Our immigration work includes:
A legal clinic to assist people facing deportation proceedings;
Direct action and organizing against local anti-migratory laws and practices;
Solidarity and community-building among migrant communities through Know Your Rights trainings, organizing education, and community meetings;
Organizing our communities to advocate for the end of Police & ICE collaboration practices;
Exposing human rights violations experienced by people in immigration detention facilities.
Our aim is for all impacted people in Arizona to have the knowledge, tools, and community resources to defend themselves against police/ICE tactics, and for all impacted people to have a safe space and political home within the Puente Movement.
For over 10 years, Puente has led the fight against local and federal anti-migratory policies while building a political home for Arizona’s most marginalized community members. In the last decade we have been able to stop the deportation of over 478 migrants and keep their families together. The Puente Movement for Migrant Justice has created the blueprint for frontline defense in our state and in the nation.

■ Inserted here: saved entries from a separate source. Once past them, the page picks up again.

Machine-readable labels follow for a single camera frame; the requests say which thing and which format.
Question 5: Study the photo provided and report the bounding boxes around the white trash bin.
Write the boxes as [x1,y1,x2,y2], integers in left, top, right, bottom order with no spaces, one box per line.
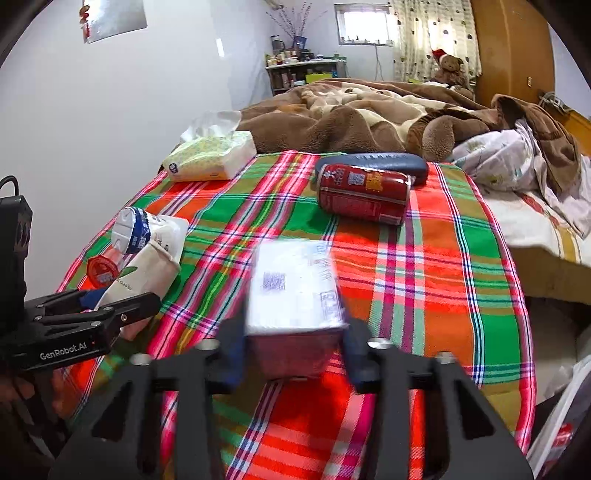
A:
[526,355,591,480]

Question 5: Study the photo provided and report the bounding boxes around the small window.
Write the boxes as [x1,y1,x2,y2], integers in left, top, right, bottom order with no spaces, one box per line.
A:
[334,4,398,46]

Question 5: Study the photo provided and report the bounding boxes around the brown teddy bear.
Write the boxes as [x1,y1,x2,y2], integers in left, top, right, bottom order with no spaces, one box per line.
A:
[431,47,476,100]

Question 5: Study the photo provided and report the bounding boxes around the cluttered shelf unit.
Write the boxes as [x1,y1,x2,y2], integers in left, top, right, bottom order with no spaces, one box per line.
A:
[264,58,347,96]

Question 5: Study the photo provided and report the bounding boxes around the green white tissue pack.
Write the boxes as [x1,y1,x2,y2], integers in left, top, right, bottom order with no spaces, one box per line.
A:
[163,111,257,182]

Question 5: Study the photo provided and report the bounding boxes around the wooden wardrobe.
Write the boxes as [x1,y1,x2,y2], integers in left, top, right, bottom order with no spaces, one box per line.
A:
[471,0,555,112]

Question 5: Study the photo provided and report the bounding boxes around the white purple drink carton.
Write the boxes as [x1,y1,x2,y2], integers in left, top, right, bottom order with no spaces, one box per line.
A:
[245,239,348,379]

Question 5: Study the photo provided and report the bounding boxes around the floral bed sheet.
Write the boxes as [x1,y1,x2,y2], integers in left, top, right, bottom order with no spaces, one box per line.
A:
[480,185,591,266]

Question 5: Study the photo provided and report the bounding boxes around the white floral cloth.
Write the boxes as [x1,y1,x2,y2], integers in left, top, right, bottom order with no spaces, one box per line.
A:
[450,129,539,192]

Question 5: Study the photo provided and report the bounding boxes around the white paper packet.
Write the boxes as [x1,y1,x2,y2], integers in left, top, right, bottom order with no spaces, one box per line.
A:
[148,213,190,266]

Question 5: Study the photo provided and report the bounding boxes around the wooden bed headboard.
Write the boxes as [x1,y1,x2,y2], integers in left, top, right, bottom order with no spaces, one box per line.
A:
[538,90,591,139]

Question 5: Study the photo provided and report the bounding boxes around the pale lilac garment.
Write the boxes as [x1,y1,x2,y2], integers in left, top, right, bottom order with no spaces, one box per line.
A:
[512,117,591,238]

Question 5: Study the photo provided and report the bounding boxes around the white blue yoghurt bottle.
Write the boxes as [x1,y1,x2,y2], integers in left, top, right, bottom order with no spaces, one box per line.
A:
[111,207,153,256]

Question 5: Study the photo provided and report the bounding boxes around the dark glasses case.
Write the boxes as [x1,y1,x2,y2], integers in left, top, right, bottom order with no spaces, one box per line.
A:
[315,151,430,188]

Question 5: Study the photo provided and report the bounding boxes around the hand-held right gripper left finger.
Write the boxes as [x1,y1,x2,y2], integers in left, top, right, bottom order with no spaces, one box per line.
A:
[48,314,247,480]

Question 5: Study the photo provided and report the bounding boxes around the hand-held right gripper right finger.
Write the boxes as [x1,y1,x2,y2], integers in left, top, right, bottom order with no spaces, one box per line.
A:
[339,318,534,480]

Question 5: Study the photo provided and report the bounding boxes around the dried flower branches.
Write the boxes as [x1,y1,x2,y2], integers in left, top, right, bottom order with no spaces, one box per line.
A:
[267,2,326,40]

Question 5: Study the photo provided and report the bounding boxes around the red green plaid tablecloth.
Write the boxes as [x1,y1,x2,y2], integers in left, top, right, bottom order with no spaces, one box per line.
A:
[55,150,536,480]

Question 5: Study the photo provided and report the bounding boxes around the brown fleece blanket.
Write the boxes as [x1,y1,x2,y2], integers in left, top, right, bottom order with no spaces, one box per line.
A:
[238,78,583,195]

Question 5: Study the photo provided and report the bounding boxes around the patterned window curtain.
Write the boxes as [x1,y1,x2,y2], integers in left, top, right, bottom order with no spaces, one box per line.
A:
[392,0,483,84]

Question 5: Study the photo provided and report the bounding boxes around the small red drink can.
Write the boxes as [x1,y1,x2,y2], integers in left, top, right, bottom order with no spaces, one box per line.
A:
[316,161,411,226]

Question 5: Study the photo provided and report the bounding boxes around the red round lid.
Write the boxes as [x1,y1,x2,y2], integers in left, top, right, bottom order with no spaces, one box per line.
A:
[87,256,120,287]

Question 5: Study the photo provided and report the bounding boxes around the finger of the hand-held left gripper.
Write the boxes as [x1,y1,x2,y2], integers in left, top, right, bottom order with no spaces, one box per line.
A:
[28,292,162,344]
[23,287,112,321]

If you or your family member are facing deportation, please contact our legal clinic.
Our History
The Movement for Migrant Justice led to Puente’s founding in 2007 when a group of students, community members, activists, and organizers came together to fight then Maricopa County Sheriff Joe Arpaio’s racist, anti-migrant policies and practices. Puente stemmed out of the 32 Street Coalition who were organizing to fight back against the harassment and arrest of day laborers by off-duty Maricopa County Sheriff's officers.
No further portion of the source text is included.